The lines to repeat are those below from the one containing "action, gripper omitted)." down to the one containing "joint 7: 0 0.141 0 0", both included; reproduce them exactly and nothing else.
Segment Start: GIVEN INFORMATION
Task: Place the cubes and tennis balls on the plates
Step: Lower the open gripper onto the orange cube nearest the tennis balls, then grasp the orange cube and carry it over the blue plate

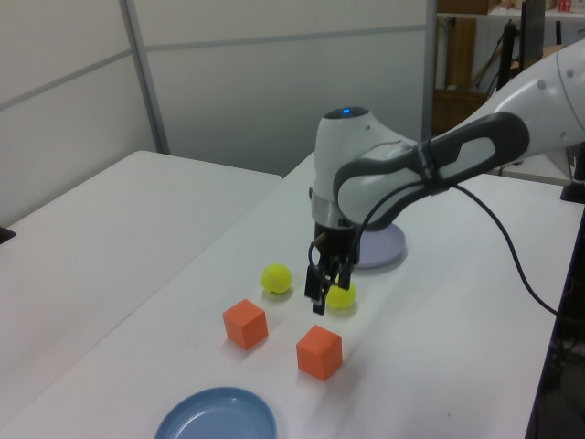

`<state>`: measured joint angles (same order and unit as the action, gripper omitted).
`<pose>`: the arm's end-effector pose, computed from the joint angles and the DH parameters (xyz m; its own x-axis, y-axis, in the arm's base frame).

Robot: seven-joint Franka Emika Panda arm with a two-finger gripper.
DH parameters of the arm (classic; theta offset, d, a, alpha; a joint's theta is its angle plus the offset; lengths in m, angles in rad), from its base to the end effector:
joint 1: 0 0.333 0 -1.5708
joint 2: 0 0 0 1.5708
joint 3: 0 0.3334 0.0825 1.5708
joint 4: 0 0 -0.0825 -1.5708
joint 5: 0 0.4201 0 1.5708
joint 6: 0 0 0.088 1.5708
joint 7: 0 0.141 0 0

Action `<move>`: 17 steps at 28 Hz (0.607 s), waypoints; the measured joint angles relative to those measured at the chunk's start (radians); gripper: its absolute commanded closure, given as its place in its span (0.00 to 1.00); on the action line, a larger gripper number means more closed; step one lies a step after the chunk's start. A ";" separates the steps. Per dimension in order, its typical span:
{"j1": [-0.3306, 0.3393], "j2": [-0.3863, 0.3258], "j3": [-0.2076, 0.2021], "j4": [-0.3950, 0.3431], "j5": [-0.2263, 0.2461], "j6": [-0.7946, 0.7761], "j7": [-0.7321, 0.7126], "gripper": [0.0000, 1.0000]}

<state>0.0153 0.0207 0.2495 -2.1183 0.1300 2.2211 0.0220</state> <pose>0.5650 0.1609 0.3756 0.9838 0.1624 0.0754 0.1704 -0.9785 -0.1161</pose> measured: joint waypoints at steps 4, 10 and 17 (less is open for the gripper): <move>0.001 0.030 0.018 -0.015 0.003 0.049 0.000 0.00; 0.001 0.081 0.026 -0.018 0.003 0.080 0.000 0.00; 0.001 0.126 0.047 -0.018 0.003 0.103 0.005 0.00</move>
<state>0.0167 0.1465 0.2969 -2.1360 0.1326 2.3243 0.0272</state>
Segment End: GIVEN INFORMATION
- **EXERCISE ANSWER**
`<state>`: measured joint angles (same order and unit as the action, gripper omitted).
`<pose>`: the arm's end-effector pose, computed from the joint angles and the DH parameters (xyz m; its own x-axis, y-axis, in the arm's base frame).

Robot: seven-joint Franka Emika Panda arm with a two-finger gripper.
DH parameters of the arm (classic; theta offset, d, a, alpha; a joint's theta is its angle plus the offset; lengths in m, angles in rad), from its base to the end effector:
joint 1: 0 0.333 0 -1.5708
joint 2: 0 0 0 1.5708
joint 3: 0 0.3334 0.0825 1.5708
joint 4: 0 0 -0.0825 -1.5708
joint 5: 0 0.4201 0 1.5708
joint 6: 0 0 0.088 1.5708
joint 7: 0 0.141 0 0

That concludes the output for this exercise.